• _Task to carry out_: Return only the lines from the top of the material through the line marked by "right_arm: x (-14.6", unaltered.

________________

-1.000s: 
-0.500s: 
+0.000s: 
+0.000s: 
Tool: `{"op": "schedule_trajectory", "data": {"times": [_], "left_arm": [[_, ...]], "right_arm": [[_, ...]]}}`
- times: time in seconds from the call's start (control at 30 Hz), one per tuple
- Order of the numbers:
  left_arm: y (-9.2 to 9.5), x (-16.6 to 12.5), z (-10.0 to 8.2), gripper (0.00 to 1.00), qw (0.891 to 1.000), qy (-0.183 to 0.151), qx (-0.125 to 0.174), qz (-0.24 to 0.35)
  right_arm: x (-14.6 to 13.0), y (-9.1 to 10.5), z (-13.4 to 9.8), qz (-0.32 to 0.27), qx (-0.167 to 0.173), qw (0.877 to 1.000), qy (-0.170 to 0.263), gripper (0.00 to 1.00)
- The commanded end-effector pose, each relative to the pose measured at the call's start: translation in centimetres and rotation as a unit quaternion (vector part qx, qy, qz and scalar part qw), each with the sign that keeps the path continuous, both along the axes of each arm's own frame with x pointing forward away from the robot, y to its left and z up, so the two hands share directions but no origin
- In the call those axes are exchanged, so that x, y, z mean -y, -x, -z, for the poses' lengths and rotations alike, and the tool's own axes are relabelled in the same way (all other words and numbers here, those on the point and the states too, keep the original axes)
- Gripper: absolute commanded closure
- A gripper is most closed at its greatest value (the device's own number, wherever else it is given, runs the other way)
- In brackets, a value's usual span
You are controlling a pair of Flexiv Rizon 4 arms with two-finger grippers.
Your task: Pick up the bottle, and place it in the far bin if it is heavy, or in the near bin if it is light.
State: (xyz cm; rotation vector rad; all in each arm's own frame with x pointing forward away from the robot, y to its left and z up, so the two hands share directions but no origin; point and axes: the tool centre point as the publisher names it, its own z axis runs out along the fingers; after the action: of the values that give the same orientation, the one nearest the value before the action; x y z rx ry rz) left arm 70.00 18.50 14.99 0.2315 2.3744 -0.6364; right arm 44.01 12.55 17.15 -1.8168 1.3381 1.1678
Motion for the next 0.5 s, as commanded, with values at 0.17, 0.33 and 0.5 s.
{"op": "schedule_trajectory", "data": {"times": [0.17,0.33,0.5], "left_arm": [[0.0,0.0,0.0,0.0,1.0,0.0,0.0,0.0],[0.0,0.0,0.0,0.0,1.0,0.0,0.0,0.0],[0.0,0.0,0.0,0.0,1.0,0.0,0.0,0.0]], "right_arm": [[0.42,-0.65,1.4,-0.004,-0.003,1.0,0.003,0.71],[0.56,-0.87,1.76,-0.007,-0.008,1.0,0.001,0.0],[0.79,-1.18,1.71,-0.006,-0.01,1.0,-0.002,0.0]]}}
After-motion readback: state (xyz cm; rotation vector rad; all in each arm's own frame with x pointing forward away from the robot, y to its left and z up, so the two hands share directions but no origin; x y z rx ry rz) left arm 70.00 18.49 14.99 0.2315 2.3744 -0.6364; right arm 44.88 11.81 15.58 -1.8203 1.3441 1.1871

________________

• _Expected answer_:
-1.000s: 
-0.500s: 
+0.000s: 
+0.000s: 
Tool: `{"op": "schedule_trajectory", "data": {"times": [_], "left_arm": [[_, ...]], "right_arm": [[_, ...]]}}`
- times: time in seconds from the call's start (control at 30 Hz), one per tuple
- Order of the numbers:
  left_arm: y (-9.2 to 9.5), x (-16.6 to 12.5), z (-10.0 to 8.2), gripper (0.00 to 1.00), qw (0.891 to 1.000), qy (-0.183 to 0.151), qx (-0.125 to 0.174), qz (-0.24 to 0.35)
  right_arm: x (-14.6 to 13.0), y (-9.1 to 10.5), z (-13.4 to 9.8), qz (-0.32 to 0.27), qx (-0.167 to 0.173), qw (0.877 to 1.000), qy (-0.170 to 0.263), gripper (0.00 to 1.00)

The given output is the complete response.